Hampshire First paves way to become NBT Bank
Over a year after merger, bank will change its name Sept. 16

Manchester-based Hampshire First Bank will change its name to NBT Bank on Sept. 16 — the “final step” of its merger a little over a year ago with the upstate New York bank.
The merger between NBT and Hampshire First was completed in June 2012, but waiting a year before changing the Hampshire First name was no accident, said Jay Dinkel, senior commercial banking relationship manager at the bank.
“I think the delay was intentional in order to assure our customers that our basic operations and way of doing banking was not going to change dramatically,” he said. “The Hampshire First name certainly (has) good name recognition in our state, and the NBT management wanted to keep that for a good period of time.”
Hampshire First was organized as a state-chartered bank in 2006 and opened its first location in Nashua, N.H. in November of that year. It has four other locations in the state, in Manchester, Keene, Londonderry and Portsmouth.
In June 2012, it merged with NBT Bank, headquartered in Norwich, N.Y., which operates 161 locations in five states: New York, Pennsylvania, Vermont, Massachusetts and New Hampshire.

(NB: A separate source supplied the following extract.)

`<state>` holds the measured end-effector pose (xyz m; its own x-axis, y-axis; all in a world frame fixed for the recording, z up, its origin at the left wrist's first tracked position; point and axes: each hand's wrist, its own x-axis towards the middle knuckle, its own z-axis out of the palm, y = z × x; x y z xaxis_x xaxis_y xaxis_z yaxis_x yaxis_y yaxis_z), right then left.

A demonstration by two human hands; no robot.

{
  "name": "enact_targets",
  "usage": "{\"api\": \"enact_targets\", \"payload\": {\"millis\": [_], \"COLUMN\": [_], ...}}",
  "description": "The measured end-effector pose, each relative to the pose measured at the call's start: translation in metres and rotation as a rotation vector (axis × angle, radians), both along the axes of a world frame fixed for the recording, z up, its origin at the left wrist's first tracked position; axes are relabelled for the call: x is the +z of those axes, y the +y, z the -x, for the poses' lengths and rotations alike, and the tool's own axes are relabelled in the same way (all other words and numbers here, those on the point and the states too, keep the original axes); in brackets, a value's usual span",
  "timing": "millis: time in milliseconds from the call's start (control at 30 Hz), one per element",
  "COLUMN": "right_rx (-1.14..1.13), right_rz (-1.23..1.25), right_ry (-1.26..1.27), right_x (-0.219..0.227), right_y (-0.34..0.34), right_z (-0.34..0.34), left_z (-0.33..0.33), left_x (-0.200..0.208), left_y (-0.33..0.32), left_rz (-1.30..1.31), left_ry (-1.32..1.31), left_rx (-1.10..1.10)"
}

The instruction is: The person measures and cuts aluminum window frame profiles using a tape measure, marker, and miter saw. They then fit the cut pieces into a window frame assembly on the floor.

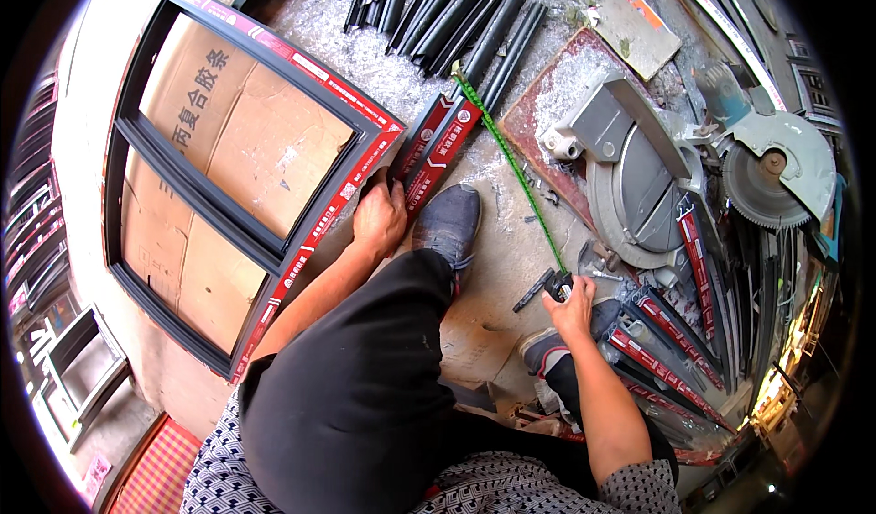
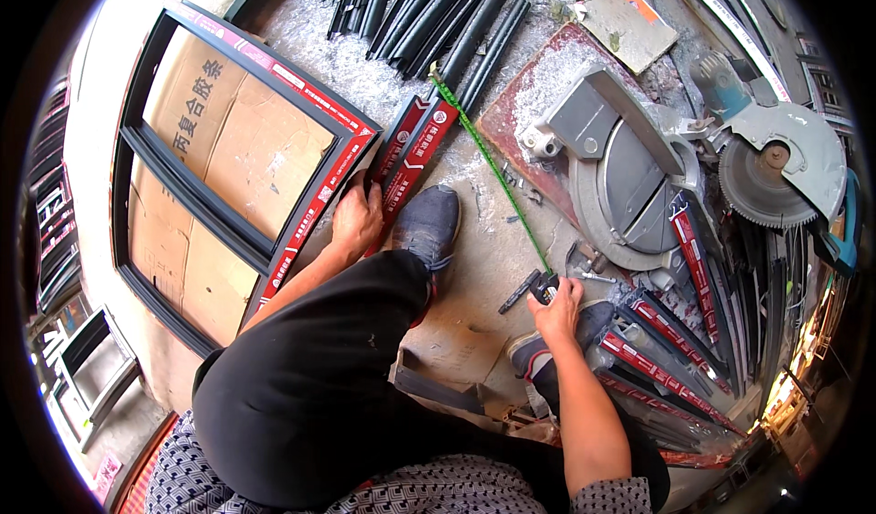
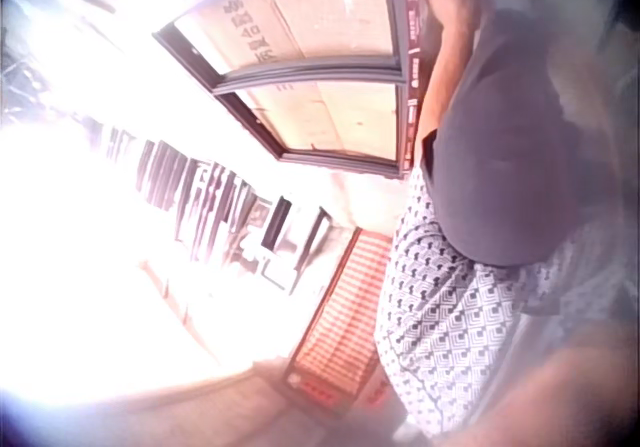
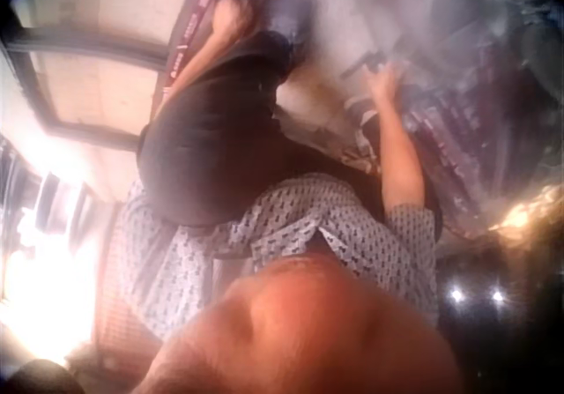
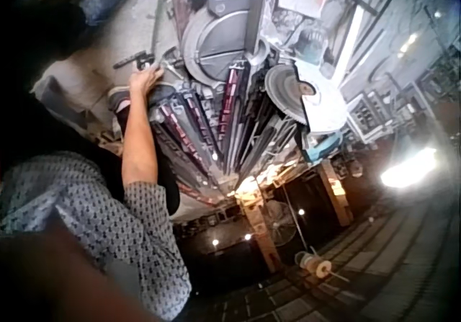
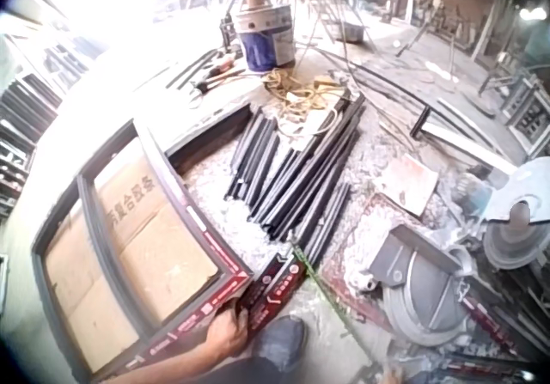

NBT Bancorp Inc. – the parent company of NBT Bank – is traded on the Nasdaq and had $7.5 billion in assets as of June 30.
Customers will not really notice any changes at the bank, said Dinkel. “At the time of the acquisition in June of 2012, we made all the operational conversion changes that first weekend, so any of the changes that would have been noticed actually occurred over a year ago,” he said. ”This is purely a name change, to be consistent with the rest of the organization.”
As for any concern about getting rid of the brand equity in the Hampshire First name, “certainly we will need to make sure people are familiar with NBT and what it represents – its history and community involvement have gone for decades longer than Hampshire First, but it’s less known in the state, (so) we have our work to prove what NBT represents, but for those of us who have been with the organization for over a year … I think it will be no problem getting that message across.”